11. Survival. The provisions of Sections 5 through 24 of this Agreement shall survive the term of this Agreement and the termination of the Executive’s employment with the Company, and shall continue thereafter in full force and effect in accordance with their terms.
12. Enforceability. This Agreement shall be interpreted in such a manner as to be effective and valid under applicable law, but if any provision hereof shall be prohibited or invalid under any such law, such provision shall be ineffective to the extent of such prohibition or invalidity, without invalidating or nullifying the remainder of such provision or any other provisions of this Agreement. If any one or more of the provisions contained in this Agreement shall for any reason be held to be excessively broad as to duration, geographical scope, activity or subject, such provisions shall be construed by limiting and reducing it so as to be enforceable to the maximum extent permitted by applicable law.

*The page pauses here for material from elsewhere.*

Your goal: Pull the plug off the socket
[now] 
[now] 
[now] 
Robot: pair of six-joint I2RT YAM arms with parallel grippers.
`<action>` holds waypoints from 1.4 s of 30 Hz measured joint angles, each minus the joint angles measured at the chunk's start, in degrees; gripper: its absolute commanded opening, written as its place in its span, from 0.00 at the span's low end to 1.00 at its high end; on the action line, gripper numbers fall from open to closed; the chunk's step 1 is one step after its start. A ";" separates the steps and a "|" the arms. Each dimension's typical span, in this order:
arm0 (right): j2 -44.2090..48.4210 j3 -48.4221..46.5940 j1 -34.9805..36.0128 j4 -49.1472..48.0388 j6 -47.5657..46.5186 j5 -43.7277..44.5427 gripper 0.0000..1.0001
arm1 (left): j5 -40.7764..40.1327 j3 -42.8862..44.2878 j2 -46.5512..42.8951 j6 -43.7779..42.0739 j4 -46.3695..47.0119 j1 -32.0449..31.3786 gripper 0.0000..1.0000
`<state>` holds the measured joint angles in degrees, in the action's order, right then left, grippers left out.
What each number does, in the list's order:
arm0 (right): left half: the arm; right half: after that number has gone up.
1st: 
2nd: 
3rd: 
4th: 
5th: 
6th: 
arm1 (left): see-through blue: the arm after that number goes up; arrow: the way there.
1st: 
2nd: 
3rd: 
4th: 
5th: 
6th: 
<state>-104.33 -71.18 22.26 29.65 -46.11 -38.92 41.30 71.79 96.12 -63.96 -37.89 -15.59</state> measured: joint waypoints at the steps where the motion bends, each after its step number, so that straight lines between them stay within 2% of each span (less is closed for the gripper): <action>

13. Notices. All notices, demands or other communications hereunder shall be in writing and shall be deemed to have been duly given if delivered in person, by e-mail or fax, by United States mail, certified or registered with return receipt requested, or by a nationally recognized overnight courier service, or otherwise actually delivered: (a) if to the Executive, to the address set forth on the signature page hereof; (b) if to the Company, Chairman, Turnpoint Medical Devices, Inc., 150 Allen Road, Suite 305, Basking Ridge, NJ 07920, with copies (which shall not constitute notice) to CEO, Turnpoint Medical Devices, Inc. 150 Allen Road, Suite 305, Basking Ridge, NJ 07920; or (c) or at such other address as may have been furnished by such person in writing to the other parties. Any such notice, demand or communication shall be deemed given on the date given, if delivered in person, e-mailed or faxed, on the date received, if given by registered or certified mail, return receipt requested or given by overnight delivery service, or three days after the date mailed, if otherwise given by first class mail, postage prepaid.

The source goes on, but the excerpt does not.